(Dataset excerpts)
*** Block opens ***

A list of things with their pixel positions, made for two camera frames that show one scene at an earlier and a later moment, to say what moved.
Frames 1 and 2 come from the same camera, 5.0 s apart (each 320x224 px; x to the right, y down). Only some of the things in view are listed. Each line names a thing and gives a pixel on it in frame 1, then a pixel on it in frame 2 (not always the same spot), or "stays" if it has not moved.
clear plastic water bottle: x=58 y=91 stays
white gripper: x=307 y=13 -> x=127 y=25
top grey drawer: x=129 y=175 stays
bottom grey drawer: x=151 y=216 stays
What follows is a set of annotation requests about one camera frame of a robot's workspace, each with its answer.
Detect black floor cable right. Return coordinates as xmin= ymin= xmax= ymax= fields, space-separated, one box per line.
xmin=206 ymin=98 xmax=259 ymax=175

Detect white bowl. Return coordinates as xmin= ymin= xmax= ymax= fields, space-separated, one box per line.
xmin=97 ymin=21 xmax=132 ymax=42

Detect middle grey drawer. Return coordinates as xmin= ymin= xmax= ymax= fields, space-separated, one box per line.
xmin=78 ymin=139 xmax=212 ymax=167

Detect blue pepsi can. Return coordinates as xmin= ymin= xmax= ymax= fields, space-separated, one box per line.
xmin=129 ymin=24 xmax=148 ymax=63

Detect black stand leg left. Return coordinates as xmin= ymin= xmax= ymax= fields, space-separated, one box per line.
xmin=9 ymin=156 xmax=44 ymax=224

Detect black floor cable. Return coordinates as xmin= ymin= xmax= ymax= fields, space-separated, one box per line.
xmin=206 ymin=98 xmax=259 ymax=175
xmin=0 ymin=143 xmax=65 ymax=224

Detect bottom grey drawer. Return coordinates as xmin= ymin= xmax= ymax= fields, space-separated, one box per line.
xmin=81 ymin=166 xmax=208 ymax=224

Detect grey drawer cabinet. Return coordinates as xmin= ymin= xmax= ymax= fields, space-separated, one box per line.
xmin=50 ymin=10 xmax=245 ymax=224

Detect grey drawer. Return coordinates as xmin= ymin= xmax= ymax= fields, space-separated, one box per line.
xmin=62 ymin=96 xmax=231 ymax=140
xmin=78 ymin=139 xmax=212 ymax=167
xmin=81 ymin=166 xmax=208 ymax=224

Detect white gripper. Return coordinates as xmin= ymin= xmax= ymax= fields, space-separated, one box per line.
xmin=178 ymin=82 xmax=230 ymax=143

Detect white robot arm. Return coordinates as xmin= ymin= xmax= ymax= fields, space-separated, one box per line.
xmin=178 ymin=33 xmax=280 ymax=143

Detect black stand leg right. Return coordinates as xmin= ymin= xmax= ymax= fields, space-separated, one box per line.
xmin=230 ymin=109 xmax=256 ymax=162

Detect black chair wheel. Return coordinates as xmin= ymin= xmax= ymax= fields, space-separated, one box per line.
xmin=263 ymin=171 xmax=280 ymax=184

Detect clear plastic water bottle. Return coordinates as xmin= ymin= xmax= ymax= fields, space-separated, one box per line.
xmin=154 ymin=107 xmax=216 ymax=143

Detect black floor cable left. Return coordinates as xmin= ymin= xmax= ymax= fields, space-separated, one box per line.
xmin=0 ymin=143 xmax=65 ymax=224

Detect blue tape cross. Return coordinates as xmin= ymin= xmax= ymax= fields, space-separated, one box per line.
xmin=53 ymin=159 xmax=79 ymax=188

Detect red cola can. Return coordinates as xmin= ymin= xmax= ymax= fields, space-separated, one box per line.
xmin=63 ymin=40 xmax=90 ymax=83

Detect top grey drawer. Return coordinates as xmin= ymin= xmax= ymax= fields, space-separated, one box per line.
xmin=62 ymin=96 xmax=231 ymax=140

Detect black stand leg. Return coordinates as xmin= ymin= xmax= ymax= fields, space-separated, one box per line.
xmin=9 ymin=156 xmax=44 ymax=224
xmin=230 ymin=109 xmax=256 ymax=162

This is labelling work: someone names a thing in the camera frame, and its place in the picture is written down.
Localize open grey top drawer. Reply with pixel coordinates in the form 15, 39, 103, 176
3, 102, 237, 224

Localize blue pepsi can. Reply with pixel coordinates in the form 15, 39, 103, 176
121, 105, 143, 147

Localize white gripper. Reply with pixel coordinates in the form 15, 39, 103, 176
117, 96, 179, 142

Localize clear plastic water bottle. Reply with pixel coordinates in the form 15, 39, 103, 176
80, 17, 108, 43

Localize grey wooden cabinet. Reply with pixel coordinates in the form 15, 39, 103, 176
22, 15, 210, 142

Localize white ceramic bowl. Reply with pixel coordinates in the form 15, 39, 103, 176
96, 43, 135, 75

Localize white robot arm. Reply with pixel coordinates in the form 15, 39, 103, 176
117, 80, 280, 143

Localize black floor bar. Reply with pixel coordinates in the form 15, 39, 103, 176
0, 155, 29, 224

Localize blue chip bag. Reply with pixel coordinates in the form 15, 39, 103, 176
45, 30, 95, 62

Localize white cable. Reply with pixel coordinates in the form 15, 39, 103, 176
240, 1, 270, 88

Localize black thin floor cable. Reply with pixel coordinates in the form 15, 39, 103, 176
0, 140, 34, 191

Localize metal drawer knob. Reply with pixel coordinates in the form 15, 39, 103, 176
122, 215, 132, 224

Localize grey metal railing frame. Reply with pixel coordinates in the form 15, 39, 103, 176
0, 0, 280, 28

*** Block closes ***

Every entry must appear in the answer, reproduced exactly.

A list of things with their pixel positions, made for two camera frames that show one scene at an earlier and a later moment, to say what moved.
Frames 1 and 2 come from the same camera, 5.0 s apart (each 320x224 px; x to the right, y down). Only some of the things in view are listed. Each line names a thing and gives a pixel on it in frame 1, then a pixel on it in frame 2 (not always the same spot), or "stays" if it has not moved.
clear plastic water bottle: x=58 y=91 stays
white gripper: x=307 y=13 -> x=127 y=25
top grey drawer: x=129 y=175 stays
bottom grey drawer: x=151 y=216 stays
What follows is a set of annotation requests about one camera frame of a robot's workspace, each with its answer.
Detect black floor cable right. Return coordinates as xmin= ymin= xmax= ymax= fields, space-separated, one box per line.
xmin=206 ymin=98 xmax=259 ymax=175

Detect white bowl. Return coordinates as xmin= ymin= xmax= ymax= fields, space-separated, one box per line.
xmin=97 ymin=21 xmax=132 ymax=42

Detect middle grey drawer. Return coordinates as xmin= ymin= xmax= ymax= fields, space-separated, one box per line.
xmin=78 ymin=139 xmax=212 ymax=167

Detect blue pepsi can. Return coordinates as xmin= ymin= xmax= ymax= fields, space-separated, one box per line.
xmin=129 ymin=24 xmax=148 ymax=63

Detect black stand leg left. Return coordinates as xmin= ymin= xmax= ymax= fields, space-separated, one box per line.
xmin=9 ymin=156 xmax=44 ymax=224

Detect black floor cable. Return coordinates as xmin= ymin= xmax= ymax= fields, space-separated, one box per line.
xmin=206 ymin=98 xmax=259 ymax=175
xmin=0 ymin=143 xmax=65 ymax=224

Detect bottom grey drawer. Return coordinates as xmin= ymin= xmax= ymax= fields, space-separated, one box per line.
xmin=81 ymin=166 xmax=208 ymax=224

Detect grey drawer cabinet. Return coordinates as xmin= ymin= xmax= ymax= fields, space-separated, one box per line.
xmin=50 ymin=10 xmax=245 ymax=224

Detect grey drawer. Return coordinates as xmin= ymin= xmax= ymax= fields, space-separated, one box per line.
xmin=62 ymin=96 xmax=231 ymax=140
xmin=78 ymin=139 xmax=212 ymax=167
xmin=81 ymin=166 xmax=208 ymax=224

Detect white gripper. Return coordinates as xmin= ymin= xmax= ymax= fields, space-separated, one box per line.
xmin=178 ymin=82 xmax=230 ymax=143

Detect white robot arm. Return coordinates as xmin= ymin= xmax= ymax= fields, space-separated, one box per line.
xmin=178 ymin=33 xmax=280 ymax=143

Detect black stand leg right. Return coordinates as xmin= ymin= xmax= ymax= fields, space-separated, one box per line.
xmin=230 ymin=109 xmax=256 ymax=162

Detect black chair wheel. Return coordinates as xmin= ymin= xmax= ymax= fields, space-separated, one box per line.
xmin=263 ymin=171 xmax=280 ymax=184

Detect clear plastic water bottle. Return coordinates as xmin= ymin= xmax= ymax= fields, space-separated, one box per line.
xmin=154 ymin=107 xmax=216 ymax=143

Detect black floor cable left. Return coordinates as xmin= ymin= xmax= ymax= fields, space-separated, one box per line.
xmin=0 ymin=143 xmax=65 ymax=224

Detect blue tape cross. Return coordinates as xmin= ymin= xmax= ymax= fields, space-separated, one box per line.
xmin=53 ymin=159 xmax=79 ymax=188

Detect red cola can. Return coordinates as xmin= ymin= xmax= ymax= fields, space-separated, one box per line.
xmin=63 ymin=40 xmax=90 ymax=83

Detect top grey drawer. Return coordinates as xmin= ymin= xmax= ymax= fields, space-separated, one box per line.
xmin=62 ymin=96 xmax=231 ymax=140

Detect black stand leg. Return coordinates as xmin= ymin= xmax= ymax= fields, space-separated, one box per line.
xmin=9 ymin=156 xmax=44 ymax=224
xmin=230 ymin=109 xmax=256 ymax=162

This is labelling work: someone names a thing in the camera frame, and its place in the picture is written down.
Localize open grey top drawer. Reply with pixel coordinates in the form 15, 39, 103, 176
3, 102, 237, 224

Localize blue pepsi can. Reply with pixel coordinates in the form 15, 39, 103, 176
121, 105, 143, 147

Localize white gripper. Reply with pixel coordinates in the form 15, 39, 103, 176
117, 96, 179, 142

Localize clear plastic water bottle. Reply with pixel coordinates in the form 15, 39, 103, 176
80, 17, 108, 43

Localize grey wooden cabinet. Reply with pixel coordinates in the form 15, 39, 103, 176
22, 15, 210, 142

Localize white ceramic bowl. Reply with pixel coordinates in the form 15, 39, 103, 176
96, 43, 135, 75

Localize white robot arm. Reply with pixel coordinates in the form 15, 39, 103, 176
117, 80, 280, 143

Localize black floor bar. Reply with pixel coordinates in the form 15, 39, 103, 176
0, 155, 29, 224

Localize blue chip bag. Reply with pixel coordinates in the form 15, 39, 103, 176
45, 30, 95, 62

Localize white cable. Reply with pixel coordinates in the form 15, 39, 103, 176
240, 1, 270, 88

Localize black thin floor cable. Reply with pixel coordinates in the form 15, 39, 103, 176
0, 140, 34, 191

Localize metal drawer knob. Reply with pixel coordinates in the form 15, 39, 103, 176
122, 215, 132, 224

Localize grey metal railing frame. Reply with pixel coordinates in the form 15, 39, 103, 176
0, 0, 280, 28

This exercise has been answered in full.